▸ **Work item**: If "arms" shows up in a line of the material, return that line.

▸ **The data**:
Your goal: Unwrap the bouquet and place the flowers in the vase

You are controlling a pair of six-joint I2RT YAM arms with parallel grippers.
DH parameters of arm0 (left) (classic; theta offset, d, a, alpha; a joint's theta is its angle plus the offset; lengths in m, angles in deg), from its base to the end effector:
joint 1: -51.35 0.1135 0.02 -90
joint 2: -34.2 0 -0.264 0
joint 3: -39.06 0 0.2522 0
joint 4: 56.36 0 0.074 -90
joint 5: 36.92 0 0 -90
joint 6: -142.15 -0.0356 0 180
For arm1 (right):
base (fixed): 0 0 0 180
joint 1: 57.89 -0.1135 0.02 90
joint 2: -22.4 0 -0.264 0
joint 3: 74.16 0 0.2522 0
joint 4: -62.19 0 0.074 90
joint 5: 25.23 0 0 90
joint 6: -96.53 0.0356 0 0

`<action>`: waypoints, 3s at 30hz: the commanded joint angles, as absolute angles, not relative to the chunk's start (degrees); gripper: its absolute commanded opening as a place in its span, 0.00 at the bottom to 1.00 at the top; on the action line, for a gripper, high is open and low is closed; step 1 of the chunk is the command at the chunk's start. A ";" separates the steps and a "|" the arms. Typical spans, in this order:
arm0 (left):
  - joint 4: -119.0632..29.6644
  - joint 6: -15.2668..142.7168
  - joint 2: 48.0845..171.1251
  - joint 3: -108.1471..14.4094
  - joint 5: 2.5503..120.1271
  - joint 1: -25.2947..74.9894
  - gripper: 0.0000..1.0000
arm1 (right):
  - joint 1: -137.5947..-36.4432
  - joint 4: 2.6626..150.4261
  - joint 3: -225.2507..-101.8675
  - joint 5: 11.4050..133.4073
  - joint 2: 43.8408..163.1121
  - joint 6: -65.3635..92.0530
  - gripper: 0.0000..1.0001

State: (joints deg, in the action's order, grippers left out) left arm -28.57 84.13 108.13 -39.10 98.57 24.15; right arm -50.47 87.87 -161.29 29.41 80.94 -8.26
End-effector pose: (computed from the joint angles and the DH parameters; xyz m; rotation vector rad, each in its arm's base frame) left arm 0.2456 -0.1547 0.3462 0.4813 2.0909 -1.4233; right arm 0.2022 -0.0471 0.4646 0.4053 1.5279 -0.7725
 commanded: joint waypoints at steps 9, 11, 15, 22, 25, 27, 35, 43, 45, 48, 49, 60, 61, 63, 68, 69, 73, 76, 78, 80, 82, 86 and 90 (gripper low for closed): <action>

▸ **Output**:
You are controlling a pair of six-joint I2RT YAM arms with parallel grippers.
`<action>`: waypoints, 3s at 30hz: the commanded joint angles, as absolute angles, not relative to the chunk's start (degrees); gripper: its absolute commanded opening as a place in its span, 0.00 at the bottom to 1.00 at the top; on the action line, for a gripper, high is open and low is closed; step 1 of the chunk is the command at the chunk's start. A ";" separates the steps and a "|" the arms. Typical spans, in this order:

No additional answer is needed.